Unique to the 2.5D packaging is who eats the cost for logistics and faults in the components before they get to board partners.Apart from the re-selling factor, how different is this from nvidia using GDDR5X which only Samsung produces?
There's only one provider of HBM2 for AMD cards so far and it's Hynix. There's not a lot of possible confusion from that area..
Perhaps bundling memory in the old days introduced some additional logistics and perhaps some level of warranty for the rare bad module, which is good for at least a small amount of additional cost besides just providing a packaged GPU.
If a board partner has less than 100% success rate of attaching said items to a PCB, it's not AMD's problem.
The Fury package has a significantly more extensive logistics train due to how many separate vendors are responsible for each component, shipping between them and AMD, and the less than 100% success rate.
Each piece either reduces the fault rate (old process interposer) or places the onus on a partner (known-good stack), but the integration steps themselves are less than 100%. As the manufacturer driving early implementation, AMD may have eaten a decent amount of the logistics for coordinating and shipping between the widely separated manufacturing and integration points.
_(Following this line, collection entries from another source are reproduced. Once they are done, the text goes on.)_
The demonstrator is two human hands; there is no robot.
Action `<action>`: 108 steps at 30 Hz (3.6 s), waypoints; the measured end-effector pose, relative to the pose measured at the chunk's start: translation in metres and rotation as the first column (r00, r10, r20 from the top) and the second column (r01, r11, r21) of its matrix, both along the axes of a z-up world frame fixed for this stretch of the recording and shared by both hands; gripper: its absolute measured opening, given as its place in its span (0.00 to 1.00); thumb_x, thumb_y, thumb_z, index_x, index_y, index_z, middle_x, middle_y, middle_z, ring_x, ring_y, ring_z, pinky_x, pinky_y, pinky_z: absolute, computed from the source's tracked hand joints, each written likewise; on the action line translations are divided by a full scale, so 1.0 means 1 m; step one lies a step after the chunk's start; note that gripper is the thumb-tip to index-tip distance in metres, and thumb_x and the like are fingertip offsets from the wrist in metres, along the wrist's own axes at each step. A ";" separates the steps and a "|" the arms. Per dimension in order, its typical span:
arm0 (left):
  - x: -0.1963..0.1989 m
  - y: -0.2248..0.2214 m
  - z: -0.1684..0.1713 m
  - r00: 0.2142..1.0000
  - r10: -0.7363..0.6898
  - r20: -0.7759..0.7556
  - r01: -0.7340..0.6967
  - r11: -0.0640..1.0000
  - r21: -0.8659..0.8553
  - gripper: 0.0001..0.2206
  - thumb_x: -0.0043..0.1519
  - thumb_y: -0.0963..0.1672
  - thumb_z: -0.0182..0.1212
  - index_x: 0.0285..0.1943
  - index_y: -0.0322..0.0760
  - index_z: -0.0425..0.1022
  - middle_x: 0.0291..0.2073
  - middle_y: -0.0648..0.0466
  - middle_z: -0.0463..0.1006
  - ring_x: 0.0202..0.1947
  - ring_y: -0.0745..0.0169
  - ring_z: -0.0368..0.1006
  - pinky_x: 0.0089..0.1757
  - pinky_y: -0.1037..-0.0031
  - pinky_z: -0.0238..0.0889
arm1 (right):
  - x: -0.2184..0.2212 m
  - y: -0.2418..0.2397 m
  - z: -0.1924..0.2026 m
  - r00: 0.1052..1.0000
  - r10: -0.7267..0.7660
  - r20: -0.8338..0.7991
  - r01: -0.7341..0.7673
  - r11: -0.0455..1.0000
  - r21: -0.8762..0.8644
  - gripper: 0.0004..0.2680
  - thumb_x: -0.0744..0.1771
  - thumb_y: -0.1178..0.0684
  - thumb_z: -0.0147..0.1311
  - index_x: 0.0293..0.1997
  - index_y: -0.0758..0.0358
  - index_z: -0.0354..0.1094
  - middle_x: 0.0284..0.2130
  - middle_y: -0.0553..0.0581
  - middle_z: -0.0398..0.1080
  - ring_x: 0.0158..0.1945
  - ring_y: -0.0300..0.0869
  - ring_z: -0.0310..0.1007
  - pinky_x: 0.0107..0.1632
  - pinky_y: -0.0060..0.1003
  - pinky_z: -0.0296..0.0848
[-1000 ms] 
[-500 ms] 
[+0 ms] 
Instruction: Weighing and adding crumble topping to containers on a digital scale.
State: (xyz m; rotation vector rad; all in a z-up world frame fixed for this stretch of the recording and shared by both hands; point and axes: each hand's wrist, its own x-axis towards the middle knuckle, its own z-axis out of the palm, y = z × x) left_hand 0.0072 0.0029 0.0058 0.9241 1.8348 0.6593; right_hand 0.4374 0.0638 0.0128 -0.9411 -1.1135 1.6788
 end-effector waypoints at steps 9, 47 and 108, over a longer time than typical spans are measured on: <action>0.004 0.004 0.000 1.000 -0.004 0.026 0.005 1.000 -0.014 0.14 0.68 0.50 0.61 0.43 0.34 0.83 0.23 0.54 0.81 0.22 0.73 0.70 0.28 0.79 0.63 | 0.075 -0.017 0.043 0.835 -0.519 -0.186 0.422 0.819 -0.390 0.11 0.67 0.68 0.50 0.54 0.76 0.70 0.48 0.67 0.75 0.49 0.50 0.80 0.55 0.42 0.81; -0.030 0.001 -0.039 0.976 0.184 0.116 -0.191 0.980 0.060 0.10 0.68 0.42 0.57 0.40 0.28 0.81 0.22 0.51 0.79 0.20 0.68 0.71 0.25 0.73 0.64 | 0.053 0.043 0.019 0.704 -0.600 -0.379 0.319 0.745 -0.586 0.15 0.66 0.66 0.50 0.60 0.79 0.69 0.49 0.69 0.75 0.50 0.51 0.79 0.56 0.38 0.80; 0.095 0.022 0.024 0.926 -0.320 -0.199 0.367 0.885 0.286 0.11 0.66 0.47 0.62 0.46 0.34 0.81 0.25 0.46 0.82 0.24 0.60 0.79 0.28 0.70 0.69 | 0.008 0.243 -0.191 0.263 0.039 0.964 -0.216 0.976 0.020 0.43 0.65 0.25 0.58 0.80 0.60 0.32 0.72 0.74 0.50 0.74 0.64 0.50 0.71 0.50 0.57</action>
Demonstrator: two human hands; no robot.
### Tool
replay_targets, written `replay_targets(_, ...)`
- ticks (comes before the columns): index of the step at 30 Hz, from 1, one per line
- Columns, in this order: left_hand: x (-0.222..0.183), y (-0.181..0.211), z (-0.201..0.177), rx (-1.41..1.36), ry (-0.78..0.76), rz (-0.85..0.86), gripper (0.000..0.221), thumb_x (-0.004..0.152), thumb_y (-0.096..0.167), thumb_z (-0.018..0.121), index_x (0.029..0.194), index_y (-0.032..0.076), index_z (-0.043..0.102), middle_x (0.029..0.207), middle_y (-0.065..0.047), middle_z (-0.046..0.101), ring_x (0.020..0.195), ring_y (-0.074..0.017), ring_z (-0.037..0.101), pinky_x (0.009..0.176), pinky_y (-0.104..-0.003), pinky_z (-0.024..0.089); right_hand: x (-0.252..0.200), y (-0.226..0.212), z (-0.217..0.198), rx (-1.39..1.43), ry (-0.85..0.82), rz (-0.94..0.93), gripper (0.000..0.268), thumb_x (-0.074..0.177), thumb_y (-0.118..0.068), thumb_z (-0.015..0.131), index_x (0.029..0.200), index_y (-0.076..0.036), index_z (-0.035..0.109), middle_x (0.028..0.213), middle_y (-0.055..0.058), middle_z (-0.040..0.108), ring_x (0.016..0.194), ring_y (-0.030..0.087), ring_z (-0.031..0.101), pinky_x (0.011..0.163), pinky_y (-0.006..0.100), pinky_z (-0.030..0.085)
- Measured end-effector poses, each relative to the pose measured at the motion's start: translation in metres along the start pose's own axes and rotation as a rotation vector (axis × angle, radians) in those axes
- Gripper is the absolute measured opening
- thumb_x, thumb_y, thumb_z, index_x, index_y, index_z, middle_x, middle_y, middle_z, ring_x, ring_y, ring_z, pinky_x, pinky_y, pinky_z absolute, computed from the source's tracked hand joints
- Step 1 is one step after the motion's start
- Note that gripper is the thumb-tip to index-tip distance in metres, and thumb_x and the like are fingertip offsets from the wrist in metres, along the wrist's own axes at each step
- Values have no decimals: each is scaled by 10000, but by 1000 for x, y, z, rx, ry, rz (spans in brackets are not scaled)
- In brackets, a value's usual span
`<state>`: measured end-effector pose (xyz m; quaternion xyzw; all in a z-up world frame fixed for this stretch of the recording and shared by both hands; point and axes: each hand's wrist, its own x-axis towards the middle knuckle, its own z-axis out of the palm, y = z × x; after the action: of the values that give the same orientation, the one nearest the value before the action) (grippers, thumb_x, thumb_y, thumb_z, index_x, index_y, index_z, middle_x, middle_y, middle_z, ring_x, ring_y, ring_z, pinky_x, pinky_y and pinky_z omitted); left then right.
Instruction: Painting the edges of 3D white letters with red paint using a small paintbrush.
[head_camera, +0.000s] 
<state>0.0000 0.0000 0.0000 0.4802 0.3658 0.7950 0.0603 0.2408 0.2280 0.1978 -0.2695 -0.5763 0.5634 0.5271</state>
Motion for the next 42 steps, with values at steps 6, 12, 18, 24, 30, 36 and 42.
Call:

Well-established things like putting a package together has very high yields, and back then the overall interposer assembly process only promised something like >95%, I think.
Going by the Hawaii vs Fiji estimate, AMD would be on the hook for $183 for each faulty module at a significantly higher rate than the failure for plain packaging. It would preferably be low in absolute terms, but regular packaging yields are so high that any blip at each step is going to be measurably worse.
One change with HBM2 was provisioning extra signals for redundancy, which seems consistent with integration losses being measurable enough.
The choice of going with 2 stacks, besides possibly making the interposer requirements lower and smaller, may also be a measure for reducing integration losses. Some phenomena like warping are influenced by interposer size and number of components being integrated.
The lead time for all of this on top of the fab+packaging route would presumably be longer as well, and the stakes are higher when it comes to binning and product mix since faults or mispredictions for any individual element get bound together in a single assembly.
The inflexibility of this seems to explain why AMD may be aiming to double-down on scalability with Navi, and deconstructing things further with chiplets and active interposers in its HPC proposal.